So, when using an external frontier, like HCF, we can separate producer and consumer roles into different spiders, and so this division of roles becomes more evident. But whether we separate roles or not, depends on our specific implementation. It is possible to easily adapt a scrapy spider in order to work with HCF with minimal effort, both as producer and consumer. However, separation of roles into separated spiders (a producer spider and a consumer spider) is almost always much more convenient. That leads to more maintainable and easier to handle project architecture, as we will see.

Each ScrapyCloud project has its own HCF space separated from the rest. Within a project, HCF can be subdivided via frontier names, which in turn can be subdivided into slots via slots names. Frontier names and slot names are created on the fly by the producer agents. hcf-backend comes with a handy tool for managing (deleting, listing, dumping, counting, etc) HCF objects: hcfpal.py:

PROJECT_ID=<project id> python -m hcf_backend.utils.hcfpal

If you need to make it available on a project deployed on ScrapyCloud you need, as usual, to define your own script, i.e, scripts/hcfpal.py:

from hcf_backend.utils.hcfpal import HCFPalScript

if __name__ == '__main__':
    script = HCFPalScript()
    script.run()

Follow command line help for instructions of usage.

Preparing a Scrapy project for a crawl frontier with scrapy-frontera

The first step is to add scrapy-frontera and hcf-backend in your project requirements. Then, configure your project to work with scrapy-frontera:

From the scrapy-frontera README, this is the basic configuration you need to apply in order to replace the native Scrapy scheduler by the scrapy-frontera one:

# shut up frontera DEBUG flooding
import logging                                                                                                                                                                  
logging.getLogger("manager.components").setLevel(logging.INFO)
logging.getLogger("manager").setLevel(logging.INFO)

SCHEDULER = 'scrapy_frontera.scheduler.FronteraScheduler'
BACKEND = 'hcf_backend.HCFBackend'

DOWNLOADER_MIDDLEWARES = {
    'scrapy_frontera.middlewares.SchedulerDownloaderMiddleware': 0,
}

SPIDER_MIDDLEWARES = {
    'scrapy_frontera.middlewares.SchedulerSpiderMiddleware': 0,
}

These changes alone will not affect the behavior of a scrapy project, but it will allow to implement spiders that works with HCF. Let's suppose we have the following spider:

from scrapy import Spider, Request
from scrapy.utils.request import request_fingerprint
from scrapy.utils.httpobj import urlparse_cached


class MyBroadCrawlSpider(Spider):
    name = 'mybroadcrawlspider'

    custom_settings = {
        'CONCURRENT_REQUESTS_PER_IP': 2,
    }

    def start_requests(self):
        if hasattr(self, 'start_url'):
            yield Request(url=self.start_url)

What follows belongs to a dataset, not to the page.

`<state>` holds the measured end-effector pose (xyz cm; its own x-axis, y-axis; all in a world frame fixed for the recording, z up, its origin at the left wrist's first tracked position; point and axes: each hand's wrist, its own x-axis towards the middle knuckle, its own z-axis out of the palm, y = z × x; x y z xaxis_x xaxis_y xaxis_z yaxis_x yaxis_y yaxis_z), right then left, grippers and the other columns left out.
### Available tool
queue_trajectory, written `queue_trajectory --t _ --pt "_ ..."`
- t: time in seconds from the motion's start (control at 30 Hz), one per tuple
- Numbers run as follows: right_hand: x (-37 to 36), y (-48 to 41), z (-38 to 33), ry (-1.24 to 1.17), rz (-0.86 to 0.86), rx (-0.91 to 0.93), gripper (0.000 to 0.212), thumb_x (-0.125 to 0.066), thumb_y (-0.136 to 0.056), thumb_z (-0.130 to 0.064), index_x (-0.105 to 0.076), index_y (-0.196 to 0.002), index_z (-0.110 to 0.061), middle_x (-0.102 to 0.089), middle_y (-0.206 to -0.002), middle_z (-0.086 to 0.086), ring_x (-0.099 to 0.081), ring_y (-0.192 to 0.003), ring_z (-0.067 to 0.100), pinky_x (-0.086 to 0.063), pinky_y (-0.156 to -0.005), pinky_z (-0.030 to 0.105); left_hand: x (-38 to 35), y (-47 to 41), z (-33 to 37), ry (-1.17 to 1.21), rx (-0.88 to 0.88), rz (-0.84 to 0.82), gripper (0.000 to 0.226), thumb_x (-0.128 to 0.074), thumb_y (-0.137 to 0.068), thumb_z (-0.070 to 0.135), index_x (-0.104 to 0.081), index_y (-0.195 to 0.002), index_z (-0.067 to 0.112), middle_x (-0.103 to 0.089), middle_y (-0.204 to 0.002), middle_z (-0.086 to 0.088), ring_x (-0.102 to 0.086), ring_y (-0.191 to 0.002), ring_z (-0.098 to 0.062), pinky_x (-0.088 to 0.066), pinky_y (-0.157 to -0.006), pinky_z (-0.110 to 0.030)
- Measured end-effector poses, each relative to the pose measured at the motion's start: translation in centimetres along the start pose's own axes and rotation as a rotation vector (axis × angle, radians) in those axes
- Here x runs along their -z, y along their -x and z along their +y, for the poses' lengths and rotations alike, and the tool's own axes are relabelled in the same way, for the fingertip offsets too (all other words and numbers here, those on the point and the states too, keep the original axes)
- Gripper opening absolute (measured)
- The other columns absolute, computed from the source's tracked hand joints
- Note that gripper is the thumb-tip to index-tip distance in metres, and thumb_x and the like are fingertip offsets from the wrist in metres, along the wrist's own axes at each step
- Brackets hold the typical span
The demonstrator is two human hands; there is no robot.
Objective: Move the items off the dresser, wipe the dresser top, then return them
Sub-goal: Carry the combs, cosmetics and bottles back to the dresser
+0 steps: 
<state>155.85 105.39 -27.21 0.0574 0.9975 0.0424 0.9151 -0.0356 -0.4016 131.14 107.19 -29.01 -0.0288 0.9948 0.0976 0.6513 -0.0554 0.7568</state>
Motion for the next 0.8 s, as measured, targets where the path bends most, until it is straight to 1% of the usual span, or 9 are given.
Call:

    def parse(self, response):
        urls = {}
        for link in response.xpath('//a/@href').extract():
            url = response.urljoin(link)
            request = Request(url)
            if urlparse_cached(request).scheme in ('http', 'https'):
                fp = request_fingerprint(request)                                                                                                                               
                if fp not in urls:
                    urls[fp] = url 
                    yield request
        yield {
            "url": response.url,
            "title": (response.xpath('//title/text()').extract() + [''])[0].strip(),
            "urls": list(urls.values()),
        }

This is a broad crawl spider that admits a starting url via spider argument (start_url), so in order to run it:

scrapy crawl mybroadcrawlspider -a start_url=<a starting url> -o items.jl

Ideally this spider would run forever while crawling the entire web. But for sure it will stop when operating system terminates it after there is not enough memory or disk available for storing all the generated requests and items, unless you set some CLOSESPIDER_* limit or stop it manually. So, we have a usual scrapy spider here. Nothing new. A controlled approach can be implemented using frontier requests. For this, we only require to add some extra settings to the spider code:

class MyBroadCrawlSpider(Spider):
    name = 'mybroadcrawlspider'

    frontera_settings = { 
        'HCF_PRODUCER_FRONTIER': name,
        'HCF_CONSUMER_FRONTIER': name,
    }

    custom_settings = {
        'CONCURRENT_REQUESTS_PER_IP': 2,
        'FRONTERA_SCHEDULER_REQUEST_CALLBACKS_TO_FRONTIER': ['parse'],
    }

    (...)

Or even pass the additional settings via command line, without any change in code, either via SCRAPY_ prefixed environment variables as usual or, in case of frontera settings, via the spider argument frontera_settings_json (see scrapy-frontera README)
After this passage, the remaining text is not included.